-------- DATA PROVIDED --------
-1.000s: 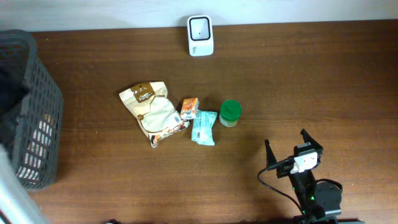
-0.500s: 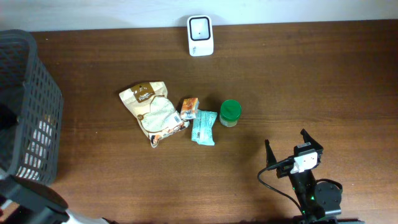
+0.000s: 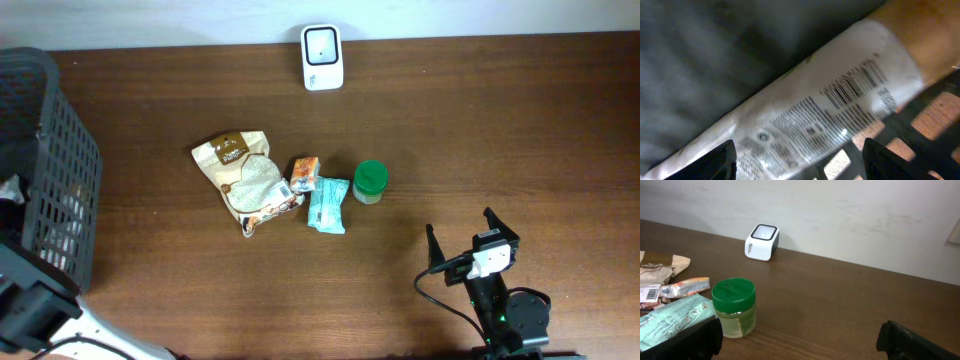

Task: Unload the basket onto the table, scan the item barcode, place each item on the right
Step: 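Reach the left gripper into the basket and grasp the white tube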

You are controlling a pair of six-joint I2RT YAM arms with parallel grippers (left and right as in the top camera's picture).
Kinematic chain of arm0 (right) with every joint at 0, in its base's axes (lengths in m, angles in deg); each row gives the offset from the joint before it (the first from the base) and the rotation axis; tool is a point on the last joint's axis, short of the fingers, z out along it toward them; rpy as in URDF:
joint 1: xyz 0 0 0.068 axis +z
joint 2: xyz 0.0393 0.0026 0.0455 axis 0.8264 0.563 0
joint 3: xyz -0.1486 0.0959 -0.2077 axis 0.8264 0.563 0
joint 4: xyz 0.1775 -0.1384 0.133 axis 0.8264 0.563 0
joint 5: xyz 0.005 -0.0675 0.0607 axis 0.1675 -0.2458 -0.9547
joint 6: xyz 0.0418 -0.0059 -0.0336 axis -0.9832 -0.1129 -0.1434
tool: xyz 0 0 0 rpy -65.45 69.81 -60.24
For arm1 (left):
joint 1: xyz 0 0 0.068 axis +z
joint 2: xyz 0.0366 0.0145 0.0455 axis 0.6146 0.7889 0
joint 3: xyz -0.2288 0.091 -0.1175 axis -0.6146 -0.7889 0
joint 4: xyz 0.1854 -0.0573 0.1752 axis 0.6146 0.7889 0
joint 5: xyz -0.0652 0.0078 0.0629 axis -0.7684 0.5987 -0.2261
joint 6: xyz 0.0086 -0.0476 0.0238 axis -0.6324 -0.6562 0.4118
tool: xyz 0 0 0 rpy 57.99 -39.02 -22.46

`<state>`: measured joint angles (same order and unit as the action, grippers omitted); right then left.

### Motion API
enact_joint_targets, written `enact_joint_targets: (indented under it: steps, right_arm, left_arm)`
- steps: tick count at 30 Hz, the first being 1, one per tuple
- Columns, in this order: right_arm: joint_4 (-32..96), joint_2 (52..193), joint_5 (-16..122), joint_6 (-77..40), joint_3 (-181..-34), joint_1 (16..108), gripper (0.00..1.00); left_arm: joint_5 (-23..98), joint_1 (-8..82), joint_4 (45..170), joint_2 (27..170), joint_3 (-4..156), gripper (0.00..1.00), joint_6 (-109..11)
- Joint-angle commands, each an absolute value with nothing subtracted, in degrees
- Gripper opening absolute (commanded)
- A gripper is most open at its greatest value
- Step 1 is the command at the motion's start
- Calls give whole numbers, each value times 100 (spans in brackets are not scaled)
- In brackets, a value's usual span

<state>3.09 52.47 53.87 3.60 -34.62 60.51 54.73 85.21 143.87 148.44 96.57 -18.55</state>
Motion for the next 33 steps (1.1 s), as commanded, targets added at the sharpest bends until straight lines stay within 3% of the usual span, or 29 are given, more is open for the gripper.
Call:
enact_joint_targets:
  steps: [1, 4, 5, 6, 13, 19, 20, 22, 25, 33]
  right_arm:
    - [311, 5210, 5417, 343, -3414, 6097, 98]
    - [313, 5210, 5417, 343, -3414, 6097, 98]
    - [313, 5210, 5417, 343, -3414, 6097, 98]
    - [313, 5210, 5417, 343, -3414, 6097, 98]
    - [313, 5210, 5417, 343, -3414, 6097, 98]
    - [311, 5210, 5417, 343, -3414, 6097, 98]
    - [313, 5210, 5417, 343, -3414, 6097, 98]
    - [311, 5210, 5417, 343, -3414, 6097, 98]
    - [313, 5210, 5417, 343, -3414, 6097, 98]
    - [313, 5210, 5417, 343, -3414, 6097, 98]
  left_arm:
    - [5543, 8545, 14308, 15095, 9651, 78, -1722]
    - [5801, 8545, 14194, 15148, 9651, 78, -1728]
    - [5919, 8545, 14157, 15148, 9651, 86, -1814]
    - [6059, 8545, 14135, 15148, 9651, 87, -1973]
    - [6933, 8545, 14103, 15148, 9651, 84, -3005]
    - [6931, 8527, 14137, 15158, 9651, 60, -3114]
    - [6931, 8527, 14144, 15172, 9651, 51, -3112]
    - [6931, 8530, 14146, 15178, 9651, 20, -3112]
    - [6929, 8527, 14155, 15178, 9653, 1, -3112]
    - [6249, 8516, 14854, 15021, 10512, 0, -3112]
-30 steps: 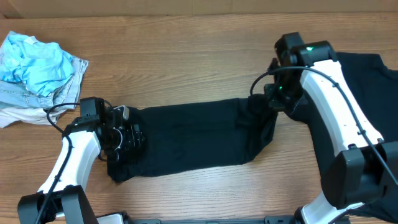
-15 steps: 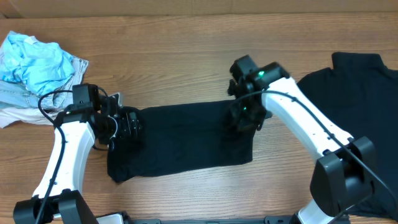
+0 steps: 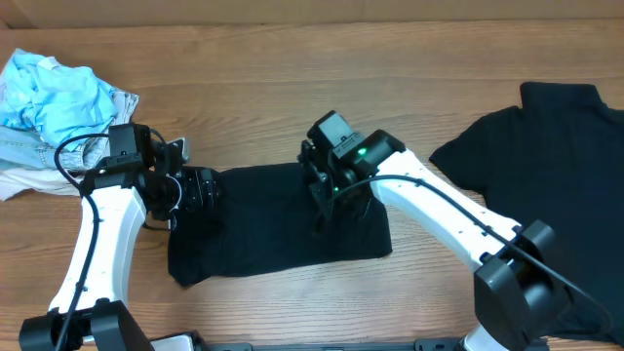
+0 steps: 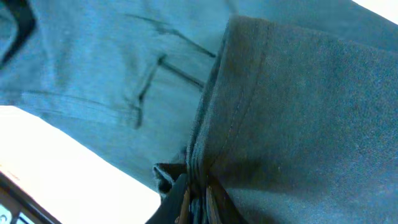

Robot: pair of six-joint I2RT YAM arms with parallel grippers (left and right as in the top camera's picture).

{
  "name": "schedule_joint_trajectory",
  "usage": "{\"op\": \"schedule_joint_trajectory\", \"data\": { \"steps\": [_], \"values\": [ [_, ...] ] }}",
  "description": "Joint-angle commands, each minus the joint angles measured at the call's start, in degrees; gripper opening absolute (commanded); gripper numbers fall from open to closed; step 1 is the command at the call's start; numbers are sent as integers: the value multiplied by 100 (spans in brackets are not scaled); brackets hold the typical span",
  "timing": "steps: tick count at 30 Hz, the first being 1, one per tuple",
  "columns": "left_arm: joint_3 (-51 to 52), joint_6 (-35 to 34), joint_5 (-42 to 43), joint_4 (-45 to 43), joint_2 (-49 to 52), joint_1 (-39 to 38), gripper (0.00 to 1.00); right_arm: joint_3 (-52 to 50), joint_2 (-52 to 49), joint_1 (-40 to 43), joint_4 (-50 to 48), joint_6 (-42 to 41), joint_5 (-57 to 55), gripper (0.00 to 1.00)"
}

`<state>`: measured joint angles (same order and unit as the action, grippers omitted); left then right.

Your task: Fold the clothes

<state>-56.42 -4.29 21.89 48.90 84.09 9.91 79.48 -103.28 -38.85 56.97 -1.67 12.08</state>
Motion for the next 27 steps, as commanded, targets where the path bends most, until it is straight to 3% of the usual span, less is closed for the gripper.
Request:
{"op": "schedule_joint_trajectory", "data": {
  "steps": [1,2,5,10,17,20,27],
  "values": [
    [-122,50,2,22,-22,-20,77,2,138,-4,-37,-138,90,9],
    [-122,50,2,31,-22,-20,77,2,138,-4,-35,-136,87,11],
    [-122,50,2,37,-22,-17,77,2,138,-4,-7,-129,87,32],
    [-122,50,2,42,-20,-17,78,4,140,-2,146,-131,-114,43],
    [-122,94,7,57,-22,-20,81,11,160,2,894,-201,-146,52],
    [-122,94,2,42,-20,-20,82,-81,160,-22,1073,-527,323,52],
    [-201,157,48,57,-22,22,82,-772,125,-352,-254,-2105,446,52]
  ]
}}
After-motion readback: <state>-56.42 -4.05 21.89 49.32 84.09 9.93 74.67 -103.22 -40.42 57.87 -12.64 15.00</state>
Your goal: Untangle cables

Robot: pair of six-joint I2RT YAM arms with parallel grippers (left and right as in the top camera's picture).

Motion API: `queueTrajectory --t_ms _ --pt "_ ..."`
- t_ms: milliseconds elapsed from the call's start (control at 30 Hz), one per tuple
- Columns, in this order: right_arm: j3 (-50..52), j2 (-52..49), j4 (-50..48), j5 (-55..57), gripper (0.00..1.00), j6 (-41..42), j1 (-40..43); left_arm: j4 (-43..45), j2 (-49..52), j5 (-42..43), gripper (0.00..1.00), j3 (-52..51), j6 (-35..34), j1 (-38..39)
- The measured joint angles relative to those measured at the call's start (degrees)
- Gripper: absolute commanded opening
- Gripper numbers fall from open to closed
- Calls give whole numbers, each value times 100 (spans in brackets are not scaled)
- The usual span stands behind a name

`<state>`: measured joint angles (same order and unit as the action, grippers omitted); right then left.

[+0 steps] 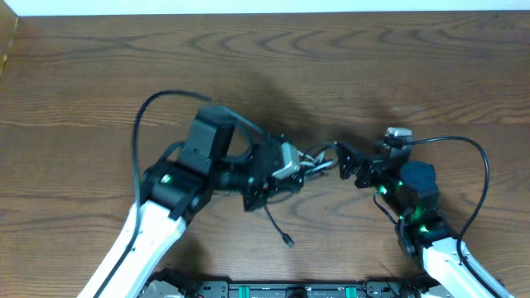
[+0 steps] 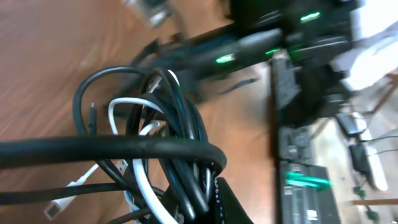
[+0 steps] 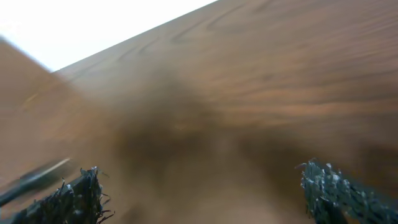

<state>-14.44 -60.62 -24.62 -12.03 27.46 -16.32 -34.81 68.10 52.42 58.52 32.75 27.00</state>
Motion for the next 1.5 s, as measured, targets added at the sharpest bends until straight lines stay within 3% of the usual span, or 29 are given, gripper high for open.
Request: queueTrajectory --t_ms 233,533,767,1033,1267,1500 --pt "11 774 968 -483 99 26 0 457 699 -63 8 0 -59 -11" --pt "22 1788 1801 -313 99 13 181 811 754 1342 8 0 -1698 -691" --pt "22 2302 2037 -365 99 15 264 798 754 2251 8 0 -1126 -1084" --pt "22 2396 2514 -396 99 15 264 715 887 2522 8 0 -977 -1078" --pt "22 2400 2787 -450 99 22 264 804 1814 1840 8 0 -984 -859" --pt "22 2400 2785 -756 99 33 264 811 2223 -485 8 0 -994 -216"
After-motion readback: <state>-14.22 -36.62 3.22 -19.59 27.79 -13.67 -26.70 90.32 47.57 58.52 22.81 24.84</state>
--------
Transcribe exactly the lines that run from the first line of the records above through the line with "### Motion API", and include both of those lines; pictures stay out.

-1.000s: 
-0.500s: 
+0.000s: 

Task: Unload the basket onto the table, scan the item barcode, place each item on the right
Step: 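Reach the left gripper into the basket and grasp the white tube
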
You are controlling a pair of six-joint I2RT YAM arms with parallel grippers (left and right as in the top camera's picture).
Kinematic chain of arm0 (right) with every joint at 0, in its base's axes (lengths in m, angles in deg); each row gives the offset from the joint before it (the first from the base) and the rotation axis; tool is a point on the last joint's axis, short of the fingers, z out along it toward them; rpy as in URDF:
joint 1: xyz 0 0 0.068 axis +z
joint 2: xyz 0.0393 0.0026 0.0455 axis 0.8264 0.563 0
joint 3: xyz -0.1486 0.0959 -0.2077 axis 0.8264 0.563 0
joint 4: xyz 0.1775 -0.1384 0.133 axis 0.8264 0.563 0
joint 5: xyz 0.005 -0.0675 0.0607 axis 0.1675 -0.2458 -0.9547
joint 6: xyz 0.0418 -0.0059 -0.0336 axis -0.9832 -0.1129 -0.1434
tool: xyz 0 0 0 rpy -65.45 69.81 -60.24
For arm1 (left):
joint 1: xyz 0 0 0.068 axis +z
joint 2: xyz 0.0366 0.0145 0.0455 axis 0.6146 0.7889 0
joint 3: xyz -0.2288 0.091 -0.1175 axis -0.6146 -0.7889 0
joint 4: xyz 0.1854 -0.0573 0.1752 axis 0.6146 0.7889 0
joint 5: xyz -0.0652 0.0078 0.0629 axis -0.7684 0.5987 -0.2261
joint 6: xyz 0.0086 -0.0476 0.0238 axis -0.6324 -0.6562 0.4118
tool: xyz 0 0 0 rpy 57.99 -39.02 -22.46

`<state>`: measured joint angles (same order and unit as the action, grippers omitted); right then left.

### Motion API

This is the complete output for the exercise.